PROBLEM DESCRIPTION - A single figure is required: the number of lines below in which the word "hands" occurs.

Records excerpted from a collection
BEGIN
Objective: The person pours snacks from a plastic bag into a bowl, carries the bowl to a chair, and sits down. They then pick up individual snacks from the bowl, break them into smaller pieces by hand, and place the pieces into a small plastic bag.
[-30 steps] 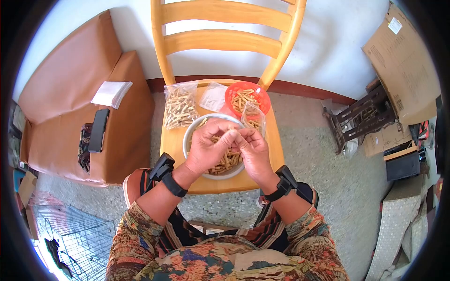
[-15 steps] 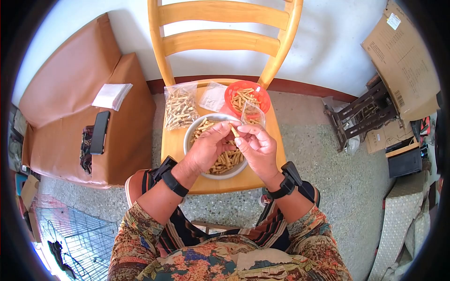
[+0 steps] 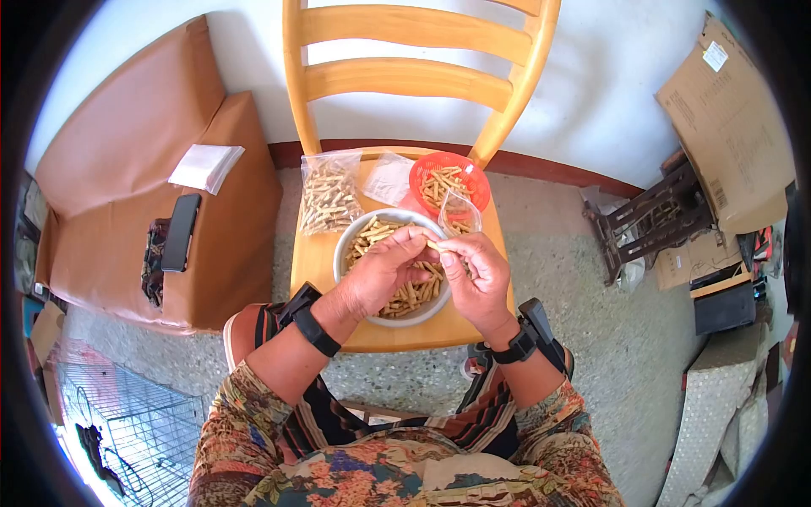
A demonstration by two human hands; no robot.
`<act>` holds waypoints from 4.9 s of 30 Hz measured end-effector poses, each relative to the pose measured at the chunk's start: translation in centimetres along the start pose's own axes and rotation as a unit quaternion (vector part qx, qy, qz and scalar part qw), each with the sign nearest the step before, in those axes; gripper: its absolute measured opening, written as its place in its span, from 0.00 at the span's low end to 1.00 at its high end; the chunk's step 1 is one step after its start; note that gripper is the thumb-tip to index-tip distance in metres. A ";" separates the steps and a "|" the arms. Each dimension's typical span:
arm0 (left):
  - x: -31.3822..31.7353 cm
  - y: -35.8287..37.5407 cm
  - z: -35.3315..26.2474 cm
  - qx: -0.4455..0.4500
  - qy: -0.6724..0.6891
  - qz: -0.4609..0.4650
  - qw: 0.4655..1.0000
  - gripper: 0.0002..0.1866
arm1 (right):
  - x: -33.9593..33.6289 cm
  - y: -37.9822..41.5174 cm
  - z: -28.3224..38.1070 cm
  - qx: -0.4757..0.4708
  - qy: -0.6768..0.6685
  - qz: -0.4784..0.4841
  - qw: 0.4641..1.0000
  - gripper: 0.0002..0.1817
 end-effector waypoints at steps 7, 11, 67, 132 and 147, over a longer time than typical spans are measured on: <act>0.9 0.1 -0.5 -0.030 0.055 0.052 0.997 0.20 | -0.3 -0.1 0.1 0.136 -0.171 -0.065 0.974 0.07; 0.5 0.1 -0.9 -0.002 0.056 0.026 0.998 0.24 | -2.0 -0.3 0.0 0.058 0.055 -0.090 0.993 0.08; 7.9 -7.0 -0.6 -0.054 -0.355 -0.231 0.904 0.10 | -11.8 -1.7 -5.1 0.251 0.283 -0.049 0.924 0.11; -3.5 1.6 -4.7 0.224 -0.107 -0.276 0.929 0.08 | 3.5 -0.3 -2.8 0.020 0.225 0.144 0.964 0.06; -2.5 1.2 -4.1 0.166 -0.163 -0.190 0.954 0.09 | 3.5 0.7 -4.6 0.256 0.026 0.083 0.963 0.05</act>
Point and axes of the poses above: each hand's wrist, its own y-axis away from the middle knuckle, its own x-axis out of the palm, z = x × y, the point moved 4 cm from there along -y, towards the middle knuckle, and after that the axes turned 2 degrees about -z, right-handed, at the moved point
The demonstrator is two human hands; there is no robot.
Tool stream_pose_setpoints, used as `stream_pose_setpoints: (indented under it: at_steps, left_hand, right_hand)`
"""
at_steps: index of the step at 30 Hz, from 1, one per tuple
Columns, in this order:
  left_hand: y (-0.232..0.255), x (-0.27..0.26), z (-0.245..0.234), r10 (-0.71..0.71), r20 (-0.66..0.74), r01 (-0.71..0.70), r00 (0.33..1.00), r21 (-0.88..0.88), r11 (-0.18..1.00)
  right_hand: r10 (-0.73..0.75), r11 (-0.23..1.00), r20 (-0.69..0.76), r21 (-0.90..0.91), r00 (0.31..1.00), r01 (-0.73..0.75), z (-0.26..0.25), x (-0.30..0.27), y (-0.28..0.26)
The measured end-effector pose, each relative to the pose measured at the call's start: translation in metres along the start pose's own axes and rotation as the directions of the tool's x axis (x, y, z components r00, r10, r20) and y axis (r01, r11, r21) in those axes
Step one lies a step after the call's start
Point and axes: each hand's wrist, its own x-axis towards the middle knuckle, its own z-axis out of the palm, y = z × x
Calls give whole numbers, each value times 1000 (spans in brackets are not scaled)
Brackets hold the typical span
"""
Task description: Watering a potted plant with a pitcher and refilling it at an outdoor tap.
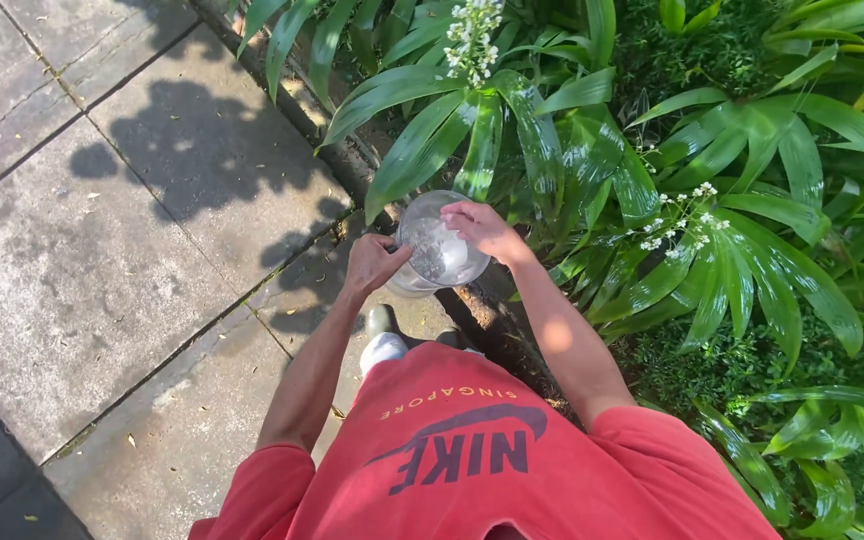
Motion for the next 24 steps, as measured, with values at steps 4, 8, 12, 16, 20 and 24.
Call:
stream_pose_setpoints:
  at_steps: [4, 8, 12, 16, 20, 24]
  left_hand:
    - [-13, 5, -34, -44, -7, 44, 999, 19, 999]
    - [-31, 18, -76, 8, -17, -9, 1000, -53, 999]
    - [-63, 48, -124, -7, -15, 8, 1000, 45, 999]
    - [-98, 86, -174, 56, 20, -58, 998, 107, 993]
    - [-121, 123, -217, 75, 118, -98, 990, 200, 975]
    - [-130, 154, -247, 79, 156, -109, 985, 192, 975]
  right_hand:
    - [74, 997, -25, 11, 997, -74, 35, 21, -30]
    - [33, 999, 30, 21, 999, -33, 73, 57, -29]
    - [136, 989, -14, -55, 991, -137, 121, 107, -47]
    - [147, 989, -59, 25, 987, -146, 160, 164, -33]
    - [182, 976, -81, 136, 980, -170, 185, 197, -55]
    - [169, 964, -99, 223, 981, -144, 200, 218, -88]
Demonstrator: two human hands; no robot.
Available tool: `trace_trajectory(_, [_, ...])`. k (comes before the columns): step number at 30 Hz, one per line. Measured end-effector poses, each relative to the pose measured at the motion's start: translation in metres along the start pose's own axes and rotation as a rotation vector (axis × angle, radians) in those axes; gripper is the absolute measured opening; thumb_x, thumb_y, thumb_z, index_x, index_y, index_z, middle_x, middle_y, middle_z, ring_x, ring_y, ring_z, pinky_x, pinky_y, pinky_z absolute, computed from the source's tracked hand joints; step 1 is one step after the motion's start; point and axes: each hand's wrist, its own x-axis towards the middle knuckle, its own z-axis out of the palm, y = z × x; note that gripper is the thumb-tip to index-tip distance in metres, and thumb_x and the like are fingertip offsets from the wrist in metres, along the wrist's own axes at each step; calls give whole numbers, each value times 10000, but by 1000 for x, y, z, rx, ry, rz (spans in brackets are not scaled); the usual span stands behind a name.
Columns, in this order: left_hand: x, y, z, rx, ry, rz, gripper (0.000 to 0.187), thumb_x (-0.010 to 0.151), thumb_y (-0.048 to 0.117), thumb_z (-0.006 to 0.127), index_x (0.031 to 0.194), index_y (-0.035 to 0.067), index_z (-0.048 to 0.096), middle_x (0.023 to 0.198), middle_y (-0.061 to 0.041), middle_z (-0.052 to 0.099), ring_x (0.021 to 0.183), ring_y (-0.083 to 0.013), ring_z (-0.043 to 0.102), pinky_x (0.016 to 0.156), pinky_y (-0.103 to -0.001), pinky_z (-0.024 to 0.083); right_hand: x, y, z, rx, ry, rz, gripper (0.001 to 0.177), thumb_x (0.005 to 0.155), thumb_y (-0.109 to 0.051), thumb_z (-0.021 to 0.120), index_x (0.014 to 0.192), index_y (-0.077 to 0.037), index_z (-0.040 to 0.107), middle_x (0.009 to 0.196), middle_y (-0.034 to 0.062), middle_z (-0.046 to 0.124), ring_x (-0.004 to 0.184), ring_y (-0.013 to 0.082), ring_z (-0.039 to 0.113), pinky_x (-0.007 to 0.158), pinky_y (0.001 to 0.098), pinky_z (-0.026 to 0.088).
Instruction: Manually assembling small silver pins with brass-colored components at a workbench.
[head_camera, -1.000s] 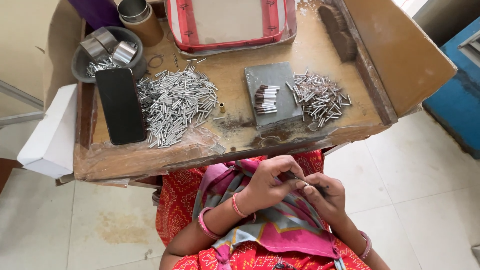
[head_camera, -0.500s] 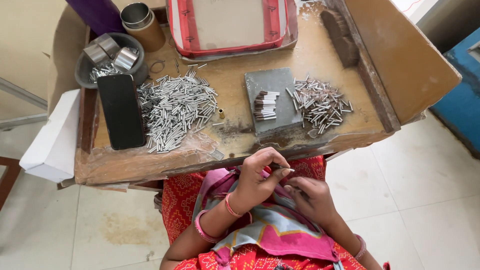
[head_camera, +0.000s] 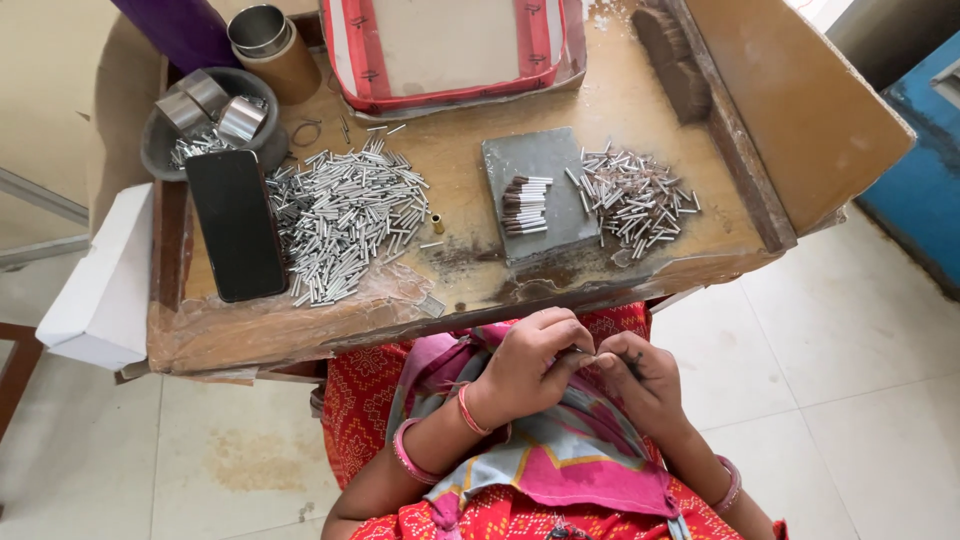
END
TASK SOLUTION - 3